◆ Aim of the exercise: With both ends included, repeat exactly the lines of the entries below from the one containing "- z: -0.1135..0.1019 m" down to the one containing "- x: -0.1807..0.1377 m", and no others.

(Stored items)
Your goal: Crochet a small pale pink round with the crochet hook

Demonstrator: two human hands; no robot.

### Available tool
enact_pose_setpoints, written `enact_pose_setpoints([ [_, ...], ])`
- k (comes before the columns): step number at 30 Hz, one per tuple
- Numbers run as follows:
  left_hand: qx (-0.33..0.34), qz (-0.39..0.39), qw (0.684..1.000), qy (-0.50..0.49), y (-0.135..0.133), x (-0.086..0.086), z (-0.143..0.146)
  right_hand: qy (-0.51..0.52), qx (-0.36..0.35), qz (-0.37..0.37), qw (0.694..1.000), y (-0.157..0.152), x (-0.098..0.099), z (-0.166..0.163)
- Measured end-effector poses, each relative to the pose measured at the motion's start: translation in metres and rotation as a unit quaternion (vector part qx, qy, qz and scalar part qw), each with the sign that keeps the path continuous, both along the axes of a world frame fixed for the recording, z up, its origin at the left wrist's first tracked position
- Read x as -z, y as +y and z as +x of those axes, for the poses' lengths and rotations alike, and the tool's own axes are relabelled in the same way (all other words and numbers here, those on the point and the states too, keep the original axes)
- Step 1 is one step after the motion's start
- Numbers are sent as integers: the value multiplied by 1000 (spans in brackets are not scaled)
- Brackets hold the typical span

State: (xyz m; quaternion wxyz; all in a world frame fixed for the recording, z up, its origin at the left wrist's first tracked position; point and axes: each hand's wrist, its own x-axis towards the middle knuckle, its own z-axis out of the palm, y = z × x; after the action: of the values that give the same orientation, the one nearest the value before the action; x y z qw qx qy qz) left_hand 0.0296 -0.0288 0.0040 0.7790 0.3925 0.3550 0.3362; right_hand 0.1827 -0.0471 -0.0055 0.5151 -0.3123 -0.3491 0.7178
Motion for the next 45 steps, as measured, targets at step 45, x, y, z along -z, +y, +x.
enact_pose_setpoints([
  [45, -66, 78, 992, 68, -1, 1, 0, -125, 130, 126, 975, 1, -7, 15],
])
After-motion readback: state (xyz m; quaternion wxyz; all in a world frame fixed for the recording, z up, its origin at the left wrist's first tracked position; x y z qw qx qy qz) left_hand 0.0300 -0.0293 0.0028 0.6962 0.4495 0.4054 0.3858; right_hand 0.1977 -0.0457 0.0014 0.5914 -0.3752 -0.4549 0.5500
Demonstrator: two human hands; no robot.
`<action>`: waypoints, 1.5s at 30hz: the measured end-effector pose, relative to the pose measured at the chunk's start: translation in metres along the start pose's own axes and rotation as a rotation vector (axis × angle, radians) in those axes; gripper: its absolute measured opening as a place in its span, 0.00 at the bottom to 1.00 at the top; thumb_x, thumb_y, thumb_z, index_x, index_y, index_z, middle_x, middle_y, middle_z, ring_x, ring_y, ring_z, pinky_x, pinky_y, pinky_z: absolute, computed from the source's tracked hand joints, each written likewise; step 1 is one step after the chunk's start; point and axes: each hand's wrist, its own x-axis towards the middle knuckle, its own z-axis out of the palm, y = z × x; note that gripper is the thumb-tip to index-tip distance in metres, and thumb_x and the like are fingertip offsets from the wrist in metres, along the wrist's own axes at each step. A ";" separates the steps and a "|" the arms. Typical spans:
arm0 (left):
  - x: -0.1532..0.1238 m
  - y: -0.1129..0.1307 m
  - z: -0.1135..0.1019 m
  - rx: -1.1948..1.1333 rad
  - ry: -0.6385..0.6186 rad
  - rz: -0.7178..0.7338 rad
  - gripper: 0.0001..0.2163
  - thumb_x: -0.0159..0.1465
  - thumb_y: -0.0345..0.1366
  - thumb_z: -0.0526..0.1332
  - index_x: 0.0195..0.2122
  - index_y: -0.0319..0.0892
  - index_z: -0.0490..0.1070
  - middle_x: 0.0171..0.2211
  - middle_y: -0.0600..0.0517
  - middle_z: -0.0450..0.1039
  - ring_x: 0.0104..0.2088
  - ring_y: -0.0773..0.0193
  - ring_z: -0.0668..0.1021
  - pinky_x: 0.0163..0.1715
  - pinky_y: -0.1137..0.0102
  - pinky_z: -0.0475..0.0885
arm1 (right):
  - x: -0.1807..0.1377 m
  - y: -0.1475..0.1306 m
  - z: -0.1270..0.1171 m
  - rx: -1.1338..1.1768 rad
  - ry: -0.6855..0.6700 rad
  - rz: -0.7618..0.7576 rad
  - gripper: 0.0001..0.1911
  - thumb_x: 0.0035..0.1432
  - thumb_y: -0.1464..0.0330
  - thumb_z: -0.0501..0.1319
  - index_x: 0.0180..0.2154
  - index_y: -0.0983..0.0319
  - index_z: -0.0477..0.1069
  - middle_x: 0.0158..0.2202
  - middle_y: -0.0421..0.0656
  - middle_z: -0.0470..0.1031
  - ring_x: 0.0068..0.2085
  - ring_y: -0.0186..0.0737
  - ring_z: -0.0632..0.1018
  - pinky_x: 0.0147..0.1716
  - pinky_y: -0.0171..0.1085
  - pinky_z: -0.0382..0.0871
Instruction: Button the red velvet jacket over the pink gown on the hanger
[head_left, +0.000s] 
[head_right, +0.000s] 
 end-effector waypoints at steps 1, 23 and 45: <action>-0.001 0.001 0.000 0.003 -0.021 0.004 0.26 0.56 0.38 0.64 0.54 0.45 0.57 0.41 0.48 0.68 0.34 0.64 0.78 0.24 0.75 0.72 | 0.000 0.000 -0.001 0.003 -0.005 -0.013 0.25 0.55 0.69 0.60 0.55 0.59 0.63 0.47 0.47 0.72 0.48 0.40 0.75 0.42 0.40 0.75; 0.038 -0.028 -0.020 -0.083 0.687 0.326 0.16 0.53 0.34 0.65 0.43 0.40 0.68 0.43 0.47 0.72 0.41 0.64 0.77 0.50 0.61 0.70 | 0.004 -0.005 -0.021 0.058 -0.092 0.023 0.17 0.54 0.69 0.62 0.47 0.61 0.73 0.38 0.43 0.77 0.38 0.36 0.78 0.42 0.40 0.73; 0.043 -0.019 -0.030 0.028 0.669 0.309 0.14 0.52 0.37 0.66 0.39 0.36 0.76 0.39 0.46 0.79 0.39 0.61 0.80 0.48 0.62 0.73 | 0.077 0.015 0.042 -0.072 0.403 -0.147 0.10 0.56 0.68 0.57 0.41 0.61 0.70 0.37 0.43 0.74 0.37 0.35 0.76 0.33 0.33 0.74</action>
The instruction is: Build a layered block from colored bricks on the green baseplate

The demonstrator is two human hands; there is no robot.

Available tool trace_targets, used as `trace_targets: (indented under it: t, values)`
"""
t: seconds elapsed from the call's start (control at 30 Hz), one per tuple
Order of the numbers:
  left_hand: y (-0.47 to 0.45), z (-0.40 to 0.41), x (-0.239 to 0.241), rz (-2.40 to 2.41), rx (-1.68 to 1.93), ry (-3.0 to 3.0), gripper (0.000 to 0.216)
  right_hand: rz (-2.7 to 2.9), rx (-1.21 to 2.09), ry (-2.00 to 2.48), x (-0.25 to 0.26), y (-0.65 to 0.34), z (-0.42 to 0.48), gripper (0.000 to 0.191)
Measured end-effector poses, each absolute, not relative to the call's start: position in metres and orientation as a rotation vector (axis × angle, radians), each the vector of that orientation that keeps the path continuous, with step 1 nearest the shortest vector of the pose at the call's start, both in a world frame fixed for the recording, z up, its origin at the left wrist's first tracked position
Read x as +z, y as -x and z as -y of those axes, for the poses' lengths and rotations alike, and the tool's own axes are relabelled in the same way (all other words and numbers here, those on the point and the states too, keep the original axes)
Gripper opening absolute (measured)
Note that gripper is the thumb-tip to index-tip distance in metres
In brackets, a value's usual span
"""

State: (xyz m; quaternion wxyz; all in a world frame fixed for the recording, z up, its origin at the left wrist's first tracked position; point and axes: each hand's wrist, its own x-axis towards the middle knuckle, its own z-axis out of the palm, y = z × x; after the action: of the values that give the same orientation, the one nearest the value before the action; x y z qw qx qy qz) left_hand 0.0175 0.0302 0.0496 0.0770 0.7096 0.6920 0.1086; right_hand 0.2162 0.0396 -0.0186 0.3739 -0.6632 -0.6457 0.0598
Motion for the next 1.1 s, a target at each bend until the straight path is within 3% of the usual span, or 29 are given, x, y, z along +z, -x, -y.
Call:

◆ Answer to this task:
  - z: -0.1135..0.1019 m
  - rx: -1.1948..1.1333 rad
  - ry: -0.6385..0.6186 rad
  - rz: -0.7178..0.7338 rad
  - gripper: 0.0001..0.2163
  - thumb_x: -0.0159..0.1465
  - thumb_y: -0.0345..0.1366
  - thumb_z: -0.0526..0.1332
  - index_x: 0.0195..0.2122
  - index_y: -0.0319..0.0892
  - index_z: -0.0490..0.1070
  - middle_x: 0.0171..0.2211
  - middle_y: -0.0600..0.0517
  - middle_z: -0.0450..0.1039
  - ring_x: 0.0104..0.2088
  - ring_y: -0.0773..0.0193
  - ring_z: -0.0668..0.1021
  - pinky_x: 0.0163..0.1715
  - pinky_y: -0.1137..0.0102
  - pinky_z: -0.0475..0.0885
arm1 (right):
  - x: -0.1807..0.1377 m

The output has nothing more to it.